WHAT THE EXERCISE ASKS - Nothing but the data, repeated exactly, belongs in the answer.

────────────────────────────────────────

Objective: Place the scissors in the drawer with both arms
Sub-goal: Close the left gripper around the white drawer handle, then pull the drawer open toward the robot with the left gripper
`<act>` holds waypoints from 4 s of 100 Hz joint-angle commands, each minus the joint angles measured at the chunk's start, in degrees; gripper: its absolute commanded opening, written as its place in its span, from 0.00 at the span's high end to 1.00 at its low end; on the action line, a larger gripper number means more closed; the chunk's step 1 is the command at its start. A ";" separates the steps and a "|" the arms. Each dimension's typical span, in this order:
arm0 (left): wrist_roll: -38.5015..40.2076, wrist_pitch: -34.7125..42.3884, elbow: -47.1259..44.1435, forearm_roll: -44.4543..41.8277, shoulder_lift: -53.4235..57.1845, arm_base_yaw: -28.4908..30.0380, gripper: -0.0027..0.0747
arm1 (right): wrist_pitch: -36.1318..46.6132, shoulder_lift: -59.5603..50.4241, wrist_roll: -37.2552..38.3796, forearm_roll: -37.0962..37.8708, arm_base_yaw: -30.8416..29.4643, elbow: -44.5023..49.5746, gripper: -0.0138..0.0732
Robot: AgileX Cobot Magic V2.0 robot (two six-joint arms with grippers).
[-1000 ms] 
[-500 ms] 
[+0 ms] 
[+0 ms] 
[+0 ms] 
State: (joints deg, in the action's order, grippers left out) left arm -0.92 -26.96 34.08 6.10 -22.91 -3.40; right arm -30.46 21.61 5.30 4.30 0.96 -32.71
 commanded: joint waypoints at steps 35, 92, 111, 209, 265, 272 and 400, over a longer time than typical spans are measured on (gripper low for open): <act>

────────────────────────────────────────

RESULT OF THE TASK -
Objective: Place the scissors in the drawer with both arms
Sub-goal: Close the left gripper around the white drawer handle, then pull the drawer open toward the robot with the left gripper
`<act>` holds waypoints from 4 s of 100 Hz joint-angle commands, each minus the joint angles measured at the chunk's start, in degrees; gripper: its absolute commanded opening, written as its place in its span, from 0.00 at the span's high end to 1.00 at its low end; on the action line, a larger gripper number means more closed; the chunk's step 1 is the command at its start. A ";" separates the steps and a "|" the arms. Each dimension's typical span, in this order:
arm0 (left): wrist_roll: -38.5015..40.2076, wrist_pitch: -34.7125..42.3884, elbow: -47.1259..44.1435, forearm_roll: -44.4543..41.8277, shoulder_lift: -53.4235..57.1845, arm_base_yaw: -28.4908..30.0380, gripper: -0.0027..0.0747
arm1 (right): wrist_pitch: -36.1318..46.6132, shoulder_lift: -59.5603..50.4241, wrist_roll: -37.2552..38.3796, forearm_roll: -37.0962..37.8708, arm_base_yaw: -30.8416..29.4643, elbow: -44.5023..49.5746, gripper: -0.0138..0.0732
Robot: AgileX Cobot Magic V2.0 robot (two six-joint arms with grippers).
[-1000 ms] 
[-500 ms] 
[+0 ms] 
[+0 ms] 
[+0 ms] 
State: (joints deg, in the action's order, grippers left out) left arm -0.92 -26.96 34.08 6.10 -22.91 -3.40; right arm -30.46 21.61 5.30 4.30 0.96 -32.71
 commanded: joint waypoints at steps 35, 92, 111, 209, 265, 272 and 400, over a longer time than typical spans are measured on (gripper low for open): <act>

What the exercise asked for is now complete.